Example - Pivot Table in Action?
Imagine you have a sales dataset that records transactions across different cities and dates. The table includes columns like City
, Date
, and Sales
. In its raw form, this data might be too cumbersome to extract meaningful insights, especially if you want to compare sales performance across cities or understand sales trends over time.
Raw Data
City | Date | Sales |
---|---|---|
New York | 2023-01-01 | 200 |
Los Angeles | 2023-01-01 | 150 |
New York | 2023-01-02 | 180 |
… | … | … |
Objective
Let’s say you want to understand the total sales per city.
Using a pivot table, you can restructure this data to have cities as columns, and the sum of sales per date as rows. This rearrangement makes it easier to compare the sales performance of different cities side by side.
Pivoted Data
Date | New York | Los Angeles |
---|---|---|
2023-01-01 | 200 | 150 |
2023-01-02 | 180 | … |
… | … | … |
This transformed view allows for an easier comparison of sales performance across cities and observation of sales trends over time.
Pivot in SQL
Pivot queries in SQL serve a similar purpose. They transform categorical data from rows into columns, enabling data summarization and reformatting.

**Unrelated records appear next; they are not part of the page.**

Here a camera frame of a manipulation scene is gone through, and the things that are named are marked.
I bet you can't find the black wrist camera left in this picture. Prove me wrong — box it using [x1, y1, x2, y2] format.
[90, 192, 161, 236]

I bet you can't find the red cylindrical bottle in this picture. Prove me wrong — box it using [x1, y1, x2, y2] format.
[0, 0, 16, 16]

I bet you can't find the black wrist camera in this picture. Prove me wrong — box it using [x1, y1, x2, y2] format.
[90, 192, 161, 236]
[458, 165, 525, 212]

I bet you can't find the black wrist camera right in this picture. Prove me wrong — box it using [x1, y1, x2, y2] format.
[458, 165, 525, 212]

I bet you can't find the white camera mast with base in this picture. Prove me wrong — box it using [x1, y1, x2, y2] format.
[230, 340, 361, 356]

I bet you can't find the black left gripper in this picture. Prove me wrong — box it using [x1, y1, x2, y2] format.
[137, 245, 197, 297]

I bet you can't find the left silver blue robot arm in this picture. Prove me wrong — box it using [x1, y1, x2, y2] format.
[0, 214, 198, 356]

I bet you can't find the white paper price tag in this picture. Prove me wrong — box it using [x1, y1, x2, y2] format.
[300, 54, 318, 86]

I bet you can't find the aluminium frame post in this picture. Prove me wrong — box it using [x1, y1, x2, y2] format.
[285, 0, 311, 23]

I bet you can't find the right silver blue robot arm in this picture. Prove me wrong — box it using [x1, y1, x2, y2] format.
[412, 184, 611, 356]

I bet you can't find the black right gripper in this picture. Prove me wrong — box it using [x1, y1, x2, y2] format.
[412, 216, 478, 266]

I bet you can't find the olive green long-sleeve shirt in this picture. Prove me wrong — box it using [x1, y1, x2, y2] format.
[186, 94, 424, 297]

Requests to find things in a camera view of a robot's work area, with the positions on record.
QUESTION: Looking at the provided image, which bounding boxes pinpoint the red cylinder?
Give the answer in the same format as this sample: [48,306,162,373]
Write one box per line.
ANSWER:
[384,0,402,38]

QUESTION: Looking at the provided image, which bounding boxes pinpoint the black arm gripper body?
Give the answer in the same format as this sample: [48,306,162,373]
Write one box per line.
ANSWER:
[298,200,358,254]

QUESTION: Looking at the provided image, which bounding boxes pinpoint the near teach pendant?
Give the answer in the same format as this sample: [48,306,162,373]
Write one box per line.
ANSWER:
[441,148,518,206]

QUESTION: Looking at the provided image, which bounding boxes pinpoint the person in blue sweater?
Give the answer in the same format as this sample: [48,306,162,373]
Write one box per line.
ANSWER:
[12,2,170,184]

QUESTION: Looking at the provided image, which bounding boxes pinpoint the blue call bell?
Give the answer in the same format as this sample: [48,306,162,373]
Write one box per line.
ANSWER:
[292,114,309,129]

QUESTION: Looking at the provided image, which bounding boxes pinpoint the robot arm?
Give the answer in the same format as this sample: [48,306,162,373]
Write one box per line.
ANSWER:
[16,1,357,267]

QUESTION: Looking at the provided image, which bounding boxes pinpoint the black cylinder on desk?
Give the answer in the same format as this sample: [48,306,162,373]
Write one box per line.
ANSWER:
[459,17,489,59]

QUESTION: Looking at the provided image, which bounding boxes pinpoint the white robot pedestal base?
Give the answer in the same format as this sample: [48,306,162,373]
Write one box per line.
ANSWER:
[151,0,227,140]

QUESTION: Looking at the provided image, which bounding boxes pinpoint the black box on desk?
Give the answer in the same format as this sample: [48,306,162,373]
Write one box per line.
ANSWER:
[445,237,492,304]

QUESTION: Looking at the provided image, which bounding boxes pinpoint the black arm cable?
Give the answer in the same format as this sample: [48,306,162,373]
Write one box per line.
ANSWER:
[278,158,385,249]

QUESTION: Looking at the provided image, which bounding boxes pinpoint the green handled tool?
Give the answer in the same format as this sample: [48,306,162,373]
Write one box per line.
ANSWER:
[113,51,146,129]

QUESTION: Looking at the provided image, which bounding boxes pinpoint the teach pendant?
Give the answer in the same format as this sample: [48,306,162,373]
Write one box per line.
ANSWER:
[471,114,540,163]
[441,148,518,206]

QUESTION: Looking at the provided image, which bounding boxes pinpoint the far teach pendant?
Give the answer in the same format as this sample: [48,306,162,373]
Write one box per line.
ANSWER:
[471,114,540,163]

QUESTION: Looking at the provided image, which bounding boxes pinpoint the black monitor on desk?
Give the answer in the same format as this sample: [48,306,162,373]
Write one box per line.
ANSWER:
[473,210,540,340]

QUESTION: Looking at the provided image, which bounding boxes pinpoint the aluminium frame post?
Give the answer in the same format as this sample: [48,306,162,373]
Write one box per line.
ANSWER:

Steps for a Pivot Query in SQL
Identify the Pivot Column: For our example, it’s
City
.Select the Aggregation Column: Here, it’s
Sales
.Choose the Aggregation Function: In this case, we use
SUM
to calculate total sales.Choose the Rows for Grouping: We’ll group the data by
Date
.Write the SQL Query:
SELECT
Date,
SUM(CASE WHEN City = 'New York' THEN Sales ELSE 0 END) AS New_York_Sales,
SUM(CASE WHEN City = 'Los Angeles' THEN Sales ELSE 0 END) AS Los_Angeles_Sales
FROM SalesData
GROUP BY Date;
This query produces a table with dates as rows, and separate columns for the summed sales in New York and Los Angeles for each date.